*** Block opens ***

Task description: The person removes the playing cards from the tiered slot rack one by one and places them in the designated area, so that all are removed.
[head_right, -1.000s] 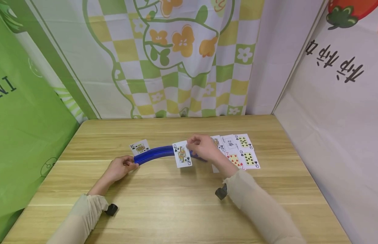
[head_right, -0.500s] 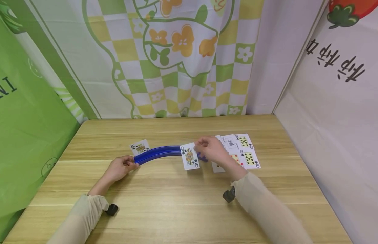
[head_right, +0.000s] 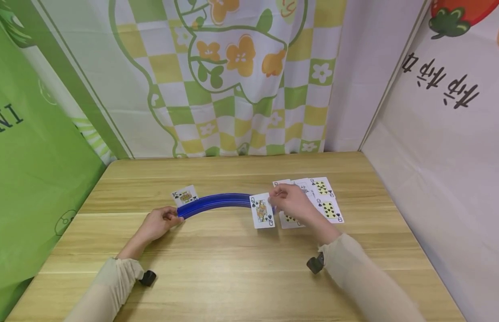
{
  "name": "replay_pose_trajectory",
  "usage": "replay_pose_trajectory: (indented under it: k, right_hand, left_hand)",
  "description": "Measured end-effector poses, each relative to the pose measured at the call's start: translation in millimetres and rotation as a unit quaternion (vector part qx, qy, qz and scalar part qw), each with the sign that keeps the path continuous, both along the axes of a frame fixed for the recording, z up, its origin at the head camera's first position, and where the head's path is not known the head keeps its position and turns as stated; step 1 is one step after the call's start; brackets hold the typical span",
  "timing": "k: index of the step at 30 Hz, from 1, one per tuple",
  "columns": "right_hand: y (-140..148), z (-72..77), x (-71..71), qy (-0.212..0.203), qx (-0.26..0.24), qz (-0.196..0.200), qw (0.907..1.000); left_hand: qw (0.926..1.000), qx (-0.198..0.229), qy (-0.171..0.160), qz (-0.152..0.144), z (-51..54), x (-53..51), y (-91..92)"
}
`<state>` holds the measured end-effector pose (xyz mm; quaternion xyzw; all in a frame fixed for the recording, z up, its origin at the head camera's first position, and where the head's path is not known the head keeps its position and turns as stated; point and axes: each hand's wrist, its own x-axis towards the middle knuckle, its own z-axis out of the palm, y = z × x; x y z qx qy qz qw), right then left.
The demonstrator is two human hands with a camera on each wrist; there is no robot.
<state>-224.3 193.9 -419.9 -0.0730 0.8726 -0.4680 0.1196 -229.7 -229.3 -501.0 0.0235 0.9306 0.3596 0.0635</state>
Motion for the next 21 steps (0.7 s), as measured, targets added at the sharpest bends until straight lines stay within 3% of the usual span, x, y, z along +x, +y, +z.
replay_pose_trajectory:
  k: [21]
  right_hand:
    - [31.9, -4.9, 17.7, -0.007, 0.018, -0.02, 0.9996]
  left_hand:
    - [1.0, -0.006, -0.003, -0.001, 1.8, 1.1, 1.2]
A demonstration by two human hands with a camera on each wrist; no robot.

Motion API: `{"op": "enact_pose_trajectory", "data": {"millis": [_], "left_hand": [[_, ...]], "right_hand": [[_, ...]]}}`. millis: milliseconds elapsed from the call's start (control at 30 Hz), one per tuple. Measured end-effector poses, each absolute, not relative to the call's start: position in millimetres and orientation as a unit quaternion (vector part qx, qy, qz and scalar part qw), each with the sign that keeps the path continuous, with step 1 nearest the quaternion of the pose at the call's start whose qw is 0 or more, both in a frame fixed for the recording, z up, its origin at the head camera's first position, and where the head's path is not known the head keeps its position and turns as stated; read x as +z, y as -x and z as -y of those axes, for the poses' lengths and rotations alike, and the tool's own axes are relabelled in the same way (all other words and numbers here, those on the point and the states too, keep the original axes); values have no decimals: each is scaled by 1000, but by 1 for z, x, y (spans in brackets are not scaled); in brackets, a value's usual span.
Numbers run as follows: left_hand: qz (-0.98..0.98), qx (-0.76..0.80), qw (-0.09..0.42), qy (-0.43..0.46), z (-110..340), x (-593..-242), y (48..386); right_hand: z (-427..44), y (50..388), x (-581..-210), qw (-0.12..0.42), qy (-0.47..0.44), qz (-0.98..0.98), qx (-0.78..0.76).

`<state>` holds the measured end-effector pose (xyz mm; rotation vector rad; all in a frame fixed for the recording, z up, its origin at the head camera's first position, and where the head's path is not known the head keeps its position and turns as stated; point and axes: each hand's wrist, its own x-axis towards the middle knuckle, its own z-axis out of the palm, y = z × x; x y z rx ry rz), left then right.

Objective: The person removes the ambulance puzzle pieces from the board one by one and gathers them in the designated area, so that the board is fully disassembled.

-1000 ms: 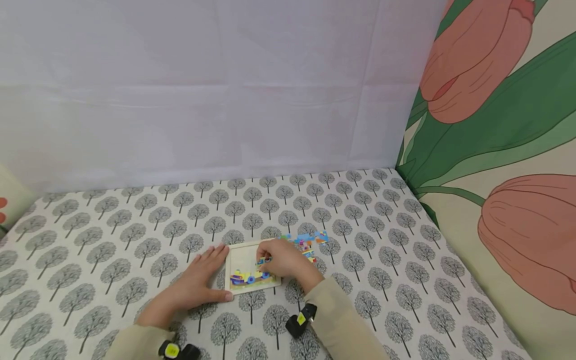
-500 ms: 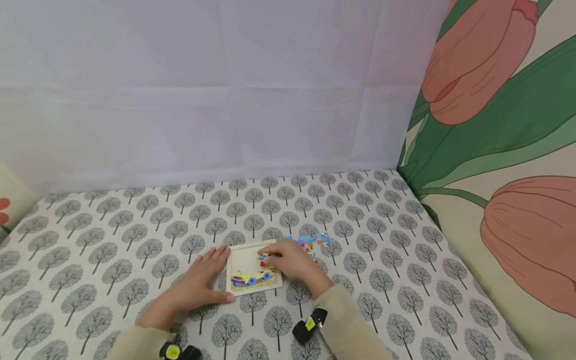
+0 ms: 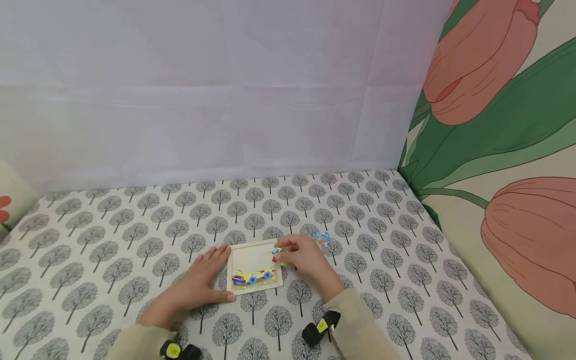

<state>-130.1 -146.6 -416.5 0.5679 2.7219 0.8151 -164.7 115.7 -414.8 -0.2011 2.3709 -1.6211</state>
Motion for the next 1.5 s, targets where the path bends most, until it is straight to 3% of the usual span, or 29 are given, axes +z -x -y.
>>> {"op": "enact_pose_trajectory", "data": {"millis": [433, 733, 1233, 1500], "left_hand": [[-929, 290, 122, -194, 147, -417, 129], [-931, 286, 126, -188, 146, -418, 130], [-932, 284, 117, -194, 146, -419, 129], [-932, 282, 121, -191, 147, -418, 130]], "right_hand": [[-153, 158, -410, 82, 69, -837, -537], [-174, 157, -411, 83, -31, -818, -568], [-197, 156, -415, 61, -73, -877, -471], [-192, 156, -416, 21, -72, -925, -373]]}}
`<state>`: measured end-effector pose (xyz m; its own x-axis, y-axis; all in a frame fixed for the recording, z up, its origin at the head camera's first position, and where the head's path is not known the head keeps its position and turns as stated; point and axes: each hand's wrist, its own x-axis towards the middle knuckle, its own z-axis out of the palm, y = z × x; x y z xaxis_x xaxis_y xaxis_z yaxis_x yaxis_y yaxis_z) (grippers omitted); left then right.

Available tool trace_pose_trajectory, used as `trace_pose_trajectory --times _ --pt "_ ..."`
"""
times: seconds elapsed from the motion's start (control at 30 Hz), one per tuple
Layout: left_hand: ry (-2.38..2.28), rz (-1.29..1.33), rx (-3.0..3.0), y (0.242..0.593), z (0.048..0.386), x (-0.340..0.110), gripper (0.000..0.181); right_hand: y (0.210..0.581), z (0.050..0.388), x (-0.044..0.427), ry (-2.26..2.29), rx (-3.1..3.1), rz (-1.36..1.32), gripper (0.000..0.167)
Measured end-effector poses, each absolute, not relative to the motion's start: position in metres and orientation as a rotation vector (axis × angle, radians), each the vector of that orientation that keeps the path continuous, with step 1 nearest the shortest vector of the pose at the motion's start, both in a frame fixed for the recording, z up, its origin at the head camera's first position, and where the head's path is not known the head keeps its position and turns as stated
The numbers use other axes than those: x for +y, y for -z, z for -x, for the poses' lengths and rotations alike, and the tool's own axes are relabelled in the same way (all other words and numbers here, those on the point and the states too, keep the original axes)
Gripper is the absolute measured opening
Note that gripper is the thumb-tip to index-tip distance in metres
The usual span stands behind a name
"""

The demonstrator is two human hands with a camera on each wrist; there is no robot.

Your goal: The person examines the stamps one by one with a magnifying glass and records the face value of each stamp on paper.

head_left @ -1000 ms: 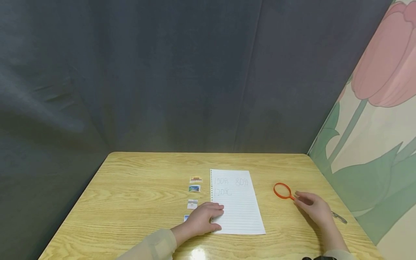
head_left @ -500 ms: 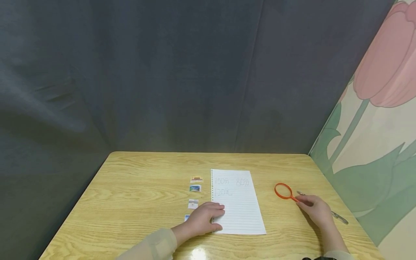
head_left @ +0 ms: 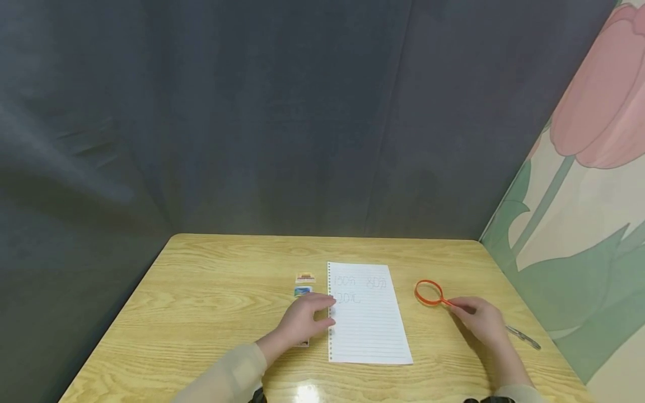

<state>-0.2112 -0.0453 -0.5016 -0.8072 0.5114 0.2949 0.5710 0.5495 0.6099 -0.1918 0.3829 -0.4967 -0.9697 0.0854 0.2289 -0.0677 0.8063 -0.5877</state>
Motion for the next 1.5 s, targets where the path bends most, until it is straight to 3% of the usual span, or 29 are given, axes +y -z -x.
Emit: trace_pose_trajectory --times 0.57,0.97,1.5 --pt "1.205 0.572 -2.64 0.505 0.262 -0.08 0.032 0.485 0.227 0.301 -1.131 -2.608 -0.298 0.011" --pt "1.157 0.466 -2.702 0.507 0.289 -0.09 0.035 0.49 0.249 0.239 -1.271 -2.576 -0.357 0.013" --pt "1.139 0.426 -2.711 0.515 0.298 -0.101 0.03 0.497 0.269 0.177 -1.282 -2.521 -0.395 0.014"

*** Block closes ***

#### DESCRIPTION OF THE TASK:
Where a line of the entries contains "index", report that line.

#### EXERCISE SOLUTION:
  "timing": "k: index of the step at 30 Hz, from 1, one per tuple",
Note that gripper is the thumb-tip to index-tip distance in metres

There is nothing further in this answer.